▶ [ASSIGNMENT] Exactly the lines from the beginning of the listing below through the line that contains "delivery tote before" should be transcribed, and pictures must stay out.

▶ [DATA UNDER STUDY]
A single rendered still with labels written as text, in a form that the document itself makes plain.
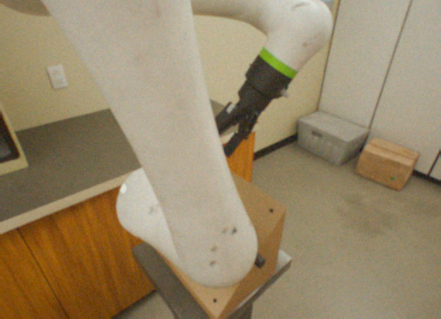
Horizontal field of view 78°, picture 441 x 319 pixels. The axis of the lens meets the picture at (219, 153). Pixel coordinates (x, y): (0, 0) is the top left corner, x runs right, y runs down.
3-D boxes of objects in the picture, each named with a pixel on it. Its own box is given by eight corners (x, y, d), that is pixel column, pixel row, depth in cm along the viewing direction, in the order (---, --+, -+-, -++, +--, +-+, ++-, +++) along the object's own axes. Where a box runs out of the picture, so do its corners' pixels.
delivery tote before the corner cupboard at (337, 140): (291, 145, 310) (296, 118, 292) (314, 135, 331) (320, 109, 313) (339, 170, 269) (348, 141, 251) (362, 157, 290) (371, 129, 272)
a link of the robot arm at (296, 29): (338, 5, 45) (350, 25, 54) (283, -29, 50) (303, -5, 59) (284, 77, 51) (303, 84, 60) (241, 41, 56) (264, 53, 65)
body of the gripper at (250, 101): (263, 97, 56) (239, 132, 60) (279, 99, 63) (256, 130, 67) (239, 76, 58) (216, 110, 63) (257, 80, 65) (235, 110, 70)
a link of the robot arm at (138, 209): (209, 260, 58) (142, 254, 43) (165, 227, 67) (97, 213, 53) (236, 203, 59) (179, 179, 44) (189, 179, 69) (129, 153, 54)
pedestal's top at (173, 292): (290, 267, 77) (292, 258, 75) (200, 353, 59) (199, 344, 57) (216, 207, 97) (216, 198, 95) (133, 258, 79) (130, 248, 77)
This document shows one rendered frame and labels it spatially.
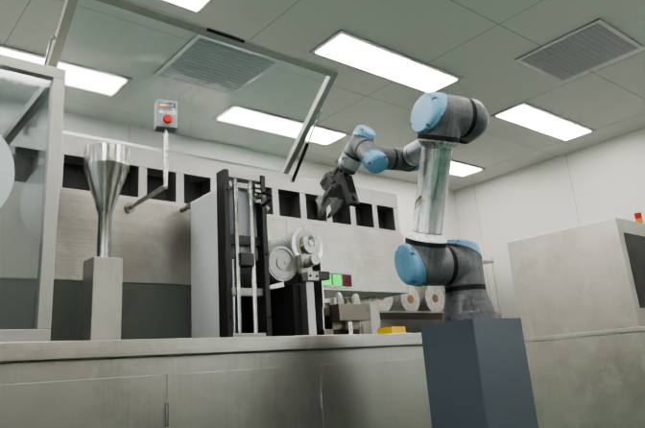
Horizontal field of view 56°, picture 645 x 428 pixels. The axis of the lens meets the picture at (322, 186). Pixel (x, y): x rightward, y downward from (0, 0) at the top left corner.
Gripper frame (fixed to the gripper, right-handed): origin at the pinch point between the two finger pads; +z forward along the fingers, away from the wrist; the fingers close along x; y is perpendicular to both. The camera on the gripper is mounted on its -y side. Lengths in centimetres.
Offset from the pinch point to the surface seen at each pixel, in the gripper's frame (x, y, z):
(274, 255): 14.6, -2.2, 17.8
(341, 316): -11.1, -20.8, 29.0
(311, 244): -0.2, -0.3, 12.7
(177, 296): 36, 11, 49
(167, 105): 56, 35, -14
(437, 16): -129, 135, -69
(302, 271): 5.3, -8.9, 18.7
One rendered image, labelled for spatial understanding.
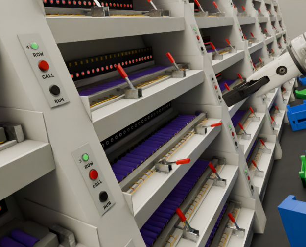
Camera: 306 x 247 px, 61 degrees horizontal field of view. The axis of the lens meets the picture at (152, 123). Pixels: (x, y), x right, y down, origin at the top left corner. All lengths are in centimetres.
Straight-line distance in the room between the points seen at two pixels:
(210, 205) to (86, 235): 48
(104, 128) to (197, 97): 58
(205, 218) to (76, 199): 46
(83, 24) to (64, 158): 28
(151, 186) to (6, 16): 43
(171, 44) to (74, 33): 55
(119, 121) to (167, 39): 56
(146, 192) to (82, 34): 36
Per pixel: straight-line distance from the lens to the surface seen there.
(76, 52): 82
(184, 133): 84
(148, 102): 65
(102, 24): 62
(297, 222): 100
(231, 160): 108
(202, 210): 85
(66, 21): 55
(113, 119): 54
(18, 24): 48
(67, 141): 45
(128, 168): 66
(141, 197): 59
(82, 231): 49
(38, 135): 45
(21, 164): 41
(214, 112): 103
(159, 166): 66
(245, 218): 113
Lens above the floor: 74
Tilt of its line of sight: 8 degrees down
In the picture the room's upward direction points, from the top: 22 degrees counter-clockwise
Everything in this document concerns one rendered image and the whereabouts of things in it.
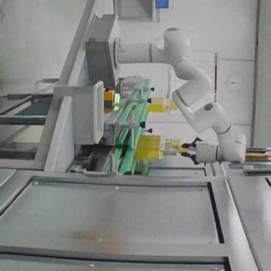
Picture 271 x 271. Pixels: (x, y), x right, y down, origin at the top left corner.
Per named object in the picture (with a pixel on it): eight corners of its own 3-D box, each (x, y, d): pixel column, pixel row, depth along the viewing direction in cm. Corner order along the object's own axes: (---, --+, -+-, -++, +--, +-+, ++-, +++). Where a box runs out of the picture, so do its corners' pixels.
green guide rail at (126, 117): (116, 127, 185) (135, 128, 185) (115, 125, 185) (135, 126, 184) (142, 79, 354) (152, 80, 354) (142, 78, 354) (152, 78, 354)
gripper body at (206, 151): (220, 161, 200) (197, 159, 203) (221, 140, 197) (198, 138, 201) (218, 166, 193) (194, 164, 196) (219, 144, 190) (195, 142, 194)
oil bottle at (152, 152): (117, 158, 195) (165, 159, 193) (117, 146, 193) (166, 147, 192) (118, 155, 200) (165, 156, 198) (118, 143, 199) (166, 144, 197)
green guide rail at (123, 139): (116, 144, 187) (135, 145, 186) (116, 143, 187) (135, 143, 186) (142, 88, 356) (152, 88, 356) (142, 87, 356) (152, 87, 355)
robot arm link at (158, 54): (150, 68, 193) (186, 68, 190) (148, 41, 186) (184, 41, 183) (152, 60, 201) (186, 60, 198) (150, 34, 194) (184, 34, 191)
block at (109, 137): (98, 146, 183) (114, 146, 182) (97, 123, 181) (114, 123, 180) (99, 143, 186) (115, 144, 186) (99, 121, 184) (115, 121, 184)
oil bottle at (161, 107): (135, 112, 301) (176, 112, 299) (135, 103, 300) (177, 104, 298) (136, 110, 307) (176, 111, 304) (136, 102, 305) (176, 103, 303)
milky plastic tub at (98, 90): (74, 144, 164) (97, 145, 163) (73, 86, 159) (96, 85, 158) (83, 133, 181) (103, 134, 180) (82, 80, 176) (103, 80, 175)
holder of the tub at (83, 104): (74, 158, 166) (94, 158, 165) (72, 86, 159) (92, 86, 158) (82, 146, 182) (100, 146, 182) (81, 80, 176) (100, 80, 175)
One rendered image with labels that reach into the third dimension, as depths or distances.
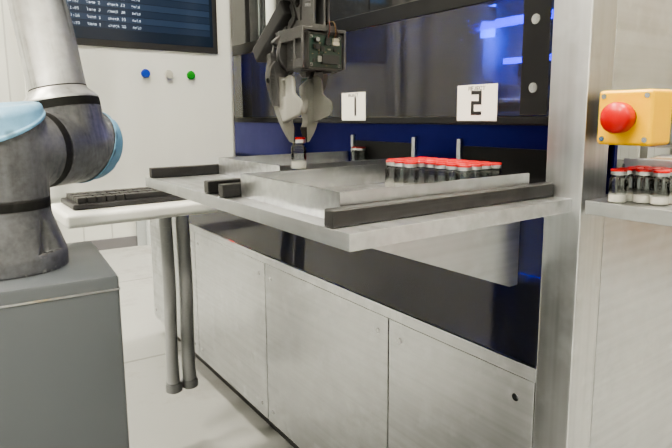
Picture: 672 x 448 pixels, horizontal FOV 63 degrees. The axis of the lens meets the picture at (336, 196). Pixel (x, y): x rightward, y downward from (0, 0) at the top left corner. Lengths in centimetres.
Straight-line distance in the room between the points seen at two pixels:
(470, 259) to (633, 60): 38
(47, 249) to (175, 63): 79
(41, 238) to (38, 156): 11
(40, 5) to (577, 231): 87
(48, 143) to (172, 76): 70
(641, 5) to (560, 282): 43
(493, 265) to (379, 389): 50
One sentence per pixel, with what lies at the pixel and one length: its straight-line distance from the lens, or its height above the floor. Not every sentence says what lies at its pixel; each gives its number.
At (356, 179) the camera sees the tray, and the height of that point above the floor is 89.
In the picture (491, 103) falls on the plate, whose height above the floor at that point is 102.
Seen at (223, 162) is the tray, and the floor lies 91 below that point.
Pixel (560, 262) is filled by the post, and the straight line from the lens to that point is 89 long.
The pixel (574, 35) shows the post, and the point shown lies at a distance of 87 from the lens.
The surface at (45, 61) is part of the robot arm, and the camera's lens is 98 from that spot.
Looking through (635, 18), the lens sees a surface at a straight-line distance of 96.
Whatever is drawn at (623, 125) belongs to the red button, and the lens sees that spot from 79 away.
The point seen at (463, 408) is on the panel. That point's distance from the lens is 110.
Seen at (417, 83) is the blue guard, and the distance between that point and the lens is 106.
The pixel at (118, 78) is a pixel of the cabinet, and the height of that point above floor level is 110.
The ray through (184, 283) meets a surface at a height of 51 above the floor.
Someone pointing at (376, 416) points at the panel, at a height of 34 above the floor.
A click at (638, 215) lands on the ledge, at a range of 82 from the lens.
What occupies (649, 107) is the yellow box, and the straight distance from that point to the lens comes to 80.
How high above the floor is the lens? 100
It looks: 8 degrees down
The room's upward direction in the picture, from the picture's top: straight up
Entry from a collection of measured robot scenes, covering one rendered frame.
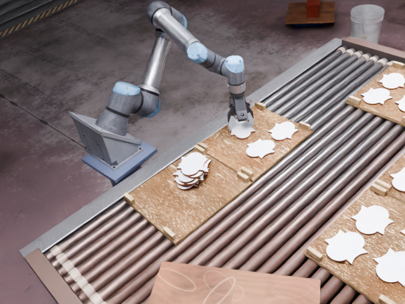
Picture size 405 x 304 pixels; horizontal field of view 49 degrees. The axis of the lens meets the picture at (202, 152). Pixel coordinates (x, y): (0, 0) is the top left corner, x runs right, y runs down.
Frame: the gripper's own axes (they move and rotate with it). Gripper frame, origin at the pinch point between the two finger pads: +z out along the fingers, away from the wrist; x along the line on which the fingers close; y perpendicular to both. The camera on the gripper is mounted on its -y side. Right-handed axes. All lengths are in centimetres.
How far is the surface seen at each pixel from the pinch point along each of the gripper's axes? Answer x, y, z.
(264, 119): -12.3, 5.9, 1.5
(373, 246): -32, -74, 1
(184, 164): 28.1, -25.5, -6.5
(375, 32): -156, 201, 75
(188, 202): 28.6, -39.1, 1.5
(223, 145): 9.9, -7.7, 1.5
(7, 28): 241, 401, 88
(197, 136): 20.6, 4.7, 3.6
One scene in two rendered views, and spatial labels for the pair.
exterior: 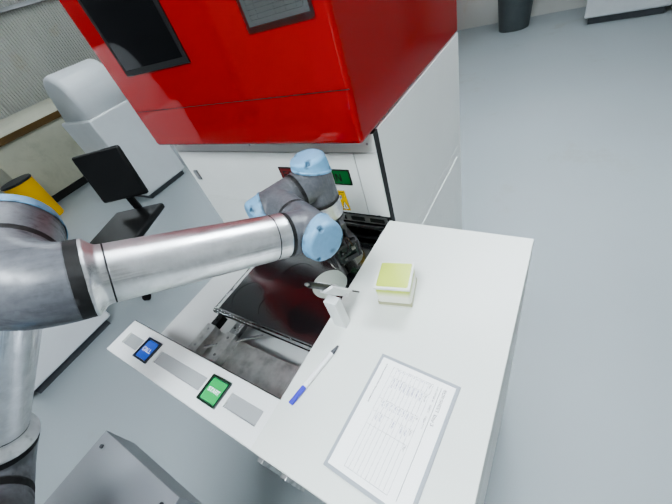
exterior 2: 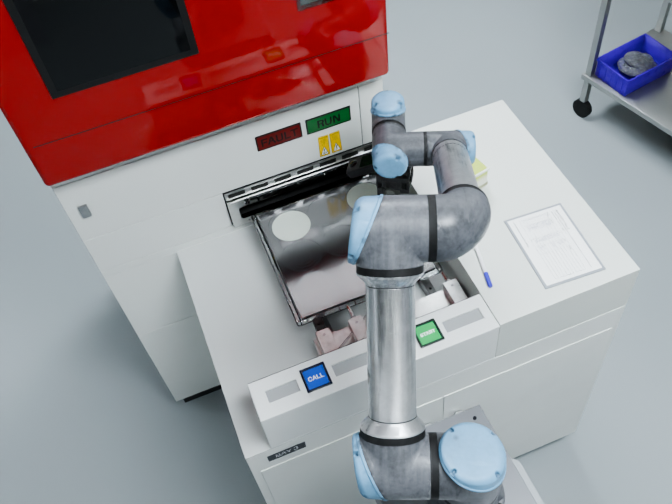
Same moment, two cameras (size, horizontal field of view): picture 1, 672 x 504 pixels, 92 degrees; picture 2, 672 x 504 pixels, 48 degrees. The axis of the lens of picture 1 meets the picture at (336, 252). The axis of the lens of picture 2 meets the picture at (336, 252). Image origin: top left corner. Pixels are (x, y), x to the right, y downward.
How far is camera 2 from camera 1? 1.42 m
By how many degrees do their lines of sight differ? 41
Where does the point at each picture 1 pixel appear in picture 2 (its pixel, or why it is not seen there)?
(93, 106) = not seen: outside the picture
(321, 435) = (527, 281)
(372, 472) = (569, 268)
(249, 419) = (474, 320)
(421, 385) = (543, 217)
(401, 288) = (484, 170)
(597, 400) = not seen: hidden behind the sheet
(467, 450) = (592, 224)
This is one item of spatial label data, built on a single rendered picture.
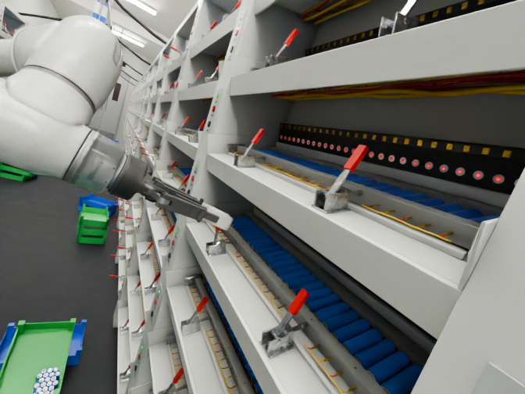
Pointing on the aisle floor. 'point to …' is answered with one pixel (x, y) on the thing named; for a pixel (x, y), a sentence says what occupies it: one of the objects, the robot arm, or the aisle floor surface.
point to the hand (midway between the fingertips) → (215, 216)
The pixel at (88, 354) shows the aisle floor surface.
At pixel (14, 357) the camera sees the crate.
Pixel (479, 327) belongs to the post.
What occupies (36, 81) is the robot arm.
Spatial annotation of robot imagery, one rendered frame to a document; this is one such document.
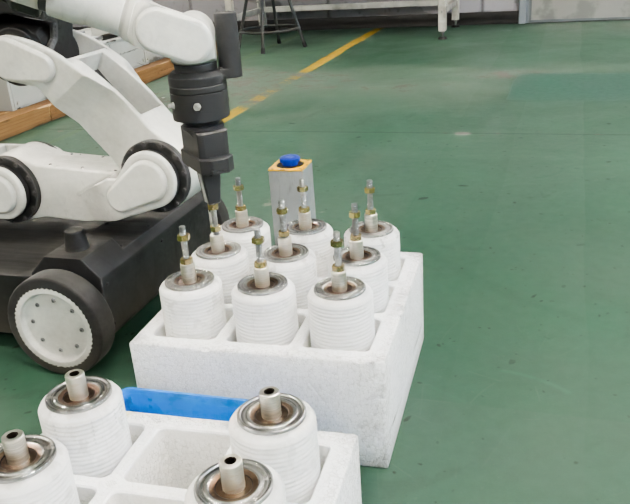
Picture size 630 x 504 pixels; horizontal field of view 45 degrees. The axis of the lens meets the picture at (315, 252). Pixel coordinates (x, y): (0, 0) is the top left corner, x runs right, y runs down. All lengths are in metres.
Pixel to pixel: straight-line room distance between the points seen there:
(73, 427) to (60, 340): 0.59
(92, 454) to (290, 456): 0.24
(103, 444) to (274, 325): 0.32
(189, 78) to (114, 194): 0.42
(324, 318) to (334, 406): 0.13
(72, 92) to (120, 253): 0.31
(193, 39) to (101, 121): 0.45
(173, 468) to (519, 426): 0.54
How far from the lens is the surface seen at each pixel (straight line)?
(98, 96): 1.53
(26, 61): 1.56
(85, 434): 0.92
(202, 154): 1.19
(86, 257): 1.46
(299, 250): 1.25
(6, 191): 1.67
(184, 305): 1.16
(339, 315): 1.08
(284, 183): 1.49
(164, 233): 1.64
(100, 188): 1.54
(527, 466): 1.19
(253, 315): 1.12
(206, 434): 0.97
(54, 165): 1.65
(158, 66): 4.68
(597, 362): 1.45
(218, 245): 1.27
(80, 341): 1.47
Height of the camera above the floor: 0.73
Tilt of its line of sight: 23 degrees down
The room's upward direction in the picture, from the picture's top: 4 degrees counter-clockwise
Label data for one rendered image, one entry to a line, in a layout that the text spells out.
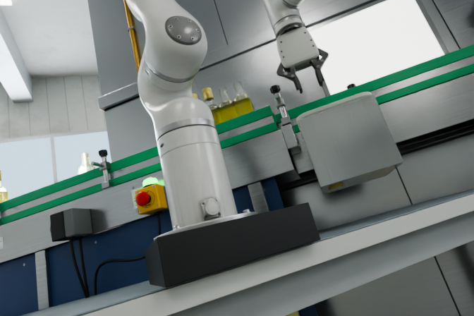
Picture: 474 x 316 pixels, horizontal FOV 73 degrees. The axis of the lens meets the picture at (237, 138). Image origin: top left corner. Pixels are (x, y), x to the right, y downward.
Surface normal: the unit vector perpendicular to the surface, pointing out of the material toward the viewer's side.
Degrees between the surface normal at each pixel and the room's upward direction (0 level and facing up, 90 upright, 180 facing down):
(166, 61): 142
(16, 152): 90
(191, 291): 90
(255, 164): 90
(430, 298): 90
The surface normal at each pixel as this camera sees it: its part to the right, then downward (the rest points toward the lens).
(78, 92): 0.32, -0.38
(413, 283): -0.27, -0.23
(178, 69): 0.13, 0.86
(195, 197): -0.07, -0.31
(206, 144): 0.59, -0.40
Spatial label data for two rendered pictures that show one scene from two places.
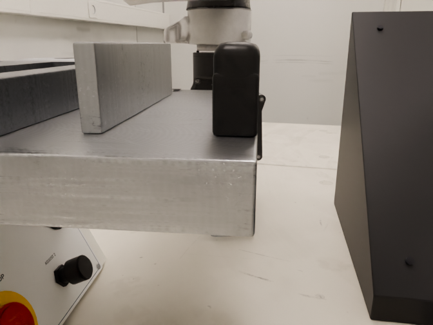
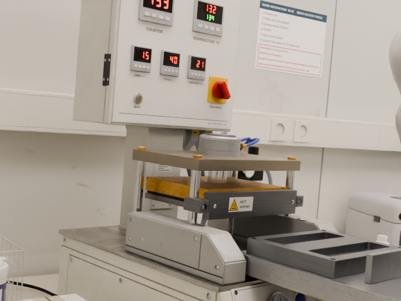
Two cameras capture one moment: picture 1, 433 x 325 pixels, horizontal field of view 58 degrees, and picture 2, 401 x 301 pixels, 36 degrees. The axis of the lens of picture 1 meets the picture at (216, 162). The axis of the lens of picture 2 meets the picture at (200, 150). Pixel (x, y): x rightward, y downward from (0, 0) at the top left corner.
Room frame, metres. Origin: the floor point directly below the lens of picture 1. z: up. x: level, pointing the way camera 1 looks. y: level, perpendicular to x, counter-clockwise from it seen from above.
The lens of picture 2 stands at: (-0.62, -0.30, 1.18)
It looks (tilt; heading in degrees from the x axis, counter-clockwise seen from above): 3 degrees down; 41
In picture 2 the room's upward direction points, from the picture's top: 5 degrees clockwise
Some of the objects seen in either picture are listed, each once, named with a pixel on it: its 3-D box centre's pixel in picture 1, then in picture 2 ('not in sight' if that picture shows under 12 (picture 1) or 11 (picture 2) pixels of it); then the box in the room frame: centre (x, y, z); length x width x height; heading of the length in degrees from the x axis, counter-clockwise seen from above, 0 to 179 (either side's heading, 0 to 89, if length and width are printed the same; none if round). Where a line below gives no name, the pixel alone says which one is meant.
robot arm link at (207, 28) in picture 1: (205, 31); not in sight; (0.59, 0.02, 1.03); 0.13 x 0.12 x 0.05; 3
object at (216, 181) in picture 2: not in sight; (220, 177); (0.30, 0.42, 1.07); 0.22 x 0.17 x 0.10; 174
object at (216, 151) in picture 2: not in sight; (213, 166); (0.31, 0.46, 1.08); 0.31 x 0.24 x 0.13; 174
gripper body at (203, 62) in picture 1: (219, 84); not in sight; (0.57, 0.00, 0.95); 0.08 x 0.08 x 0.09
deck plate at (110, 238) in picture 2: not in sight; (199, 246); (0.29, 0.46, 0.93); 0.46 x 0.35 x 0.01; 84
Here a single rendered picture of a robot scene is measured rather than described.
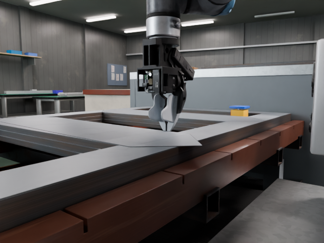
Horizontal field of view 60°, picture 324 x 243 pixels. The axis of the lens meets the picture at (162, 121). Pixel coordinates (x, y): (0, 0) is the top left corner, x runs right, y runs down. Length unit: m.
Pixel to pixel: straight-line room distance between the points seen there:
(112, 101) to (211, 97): 2.99
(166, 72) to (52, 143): 0.29
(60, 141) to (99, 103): 3.80
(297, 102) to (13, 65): 8.91
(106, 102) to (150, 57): 3.75
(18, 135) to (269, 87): 0.98
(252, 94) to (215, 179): 0.83
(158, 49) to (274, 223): 0.43
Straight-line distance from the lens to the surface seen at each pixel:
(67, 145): 0.62
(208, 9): 0.66
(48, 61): 10.40
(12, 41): 9.69
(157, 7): 0.63
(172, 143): 0.51
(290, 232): 0.63
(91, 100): 4.53
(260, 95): 1.31
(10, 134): 0.83
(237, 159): 0.62
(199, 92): 1.43
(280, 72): 1.29
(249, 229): 0.62
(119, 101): 4.19
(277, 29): 11.42
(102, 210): 0.32
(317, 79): 0.25
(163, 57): 0.63
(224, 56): 11.68
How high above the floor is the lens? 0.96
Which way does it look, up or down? 7 degrees down
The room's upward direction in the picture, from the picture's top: straight up
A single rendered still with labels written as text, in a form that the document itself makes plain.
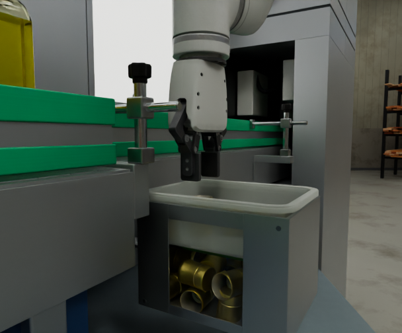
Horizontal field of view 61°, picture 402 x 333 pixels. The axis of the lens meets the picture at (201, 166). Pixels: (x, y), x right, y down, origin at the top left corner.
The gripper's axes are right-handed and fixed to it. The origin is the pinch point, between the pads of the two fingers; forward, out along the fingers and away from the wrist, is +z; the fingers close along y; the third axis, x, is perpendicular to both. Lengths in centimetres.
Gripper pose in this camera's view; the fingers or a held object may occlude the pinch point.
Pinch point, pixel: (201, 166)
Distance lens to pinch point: 51.6
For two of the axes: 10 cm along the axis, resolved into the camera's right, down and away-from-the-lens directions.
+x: 8.5, 0.5, -5.2
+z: 0.0, 10.0, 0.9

▶ [EXERCISE ANSWER]
A single rendered still with labels written as text, in a form that the document itself makes plain.
Horizontal field of view 78°, picture 441 x 319 pixels. The axis of the lens meets the picture at (219, 153). Pixel coordinates (x, y): (0, 0) is the top left corner, x runs right, y runs down.
3-D boxes of objects in the picture, each named with a pixel on it. Its own box is given by eight corners (x, y, d), that is pixel column, pixel row, depth in cm along the viewing direction, in the order (---, --+, -+-, -++, +--, +-+, ++-, +++) along the object's own axes. Where a box runs out of the picture, so do its corners' pixels.
delivery tote before the corner cupboard at (337, 140): (291, 145, 310) (296, 118, 292) (314, 135, 331) (320, 109, 313) (339, 170, 269) (348, 141, 251) (362, 157, 290) (371, 129, 272)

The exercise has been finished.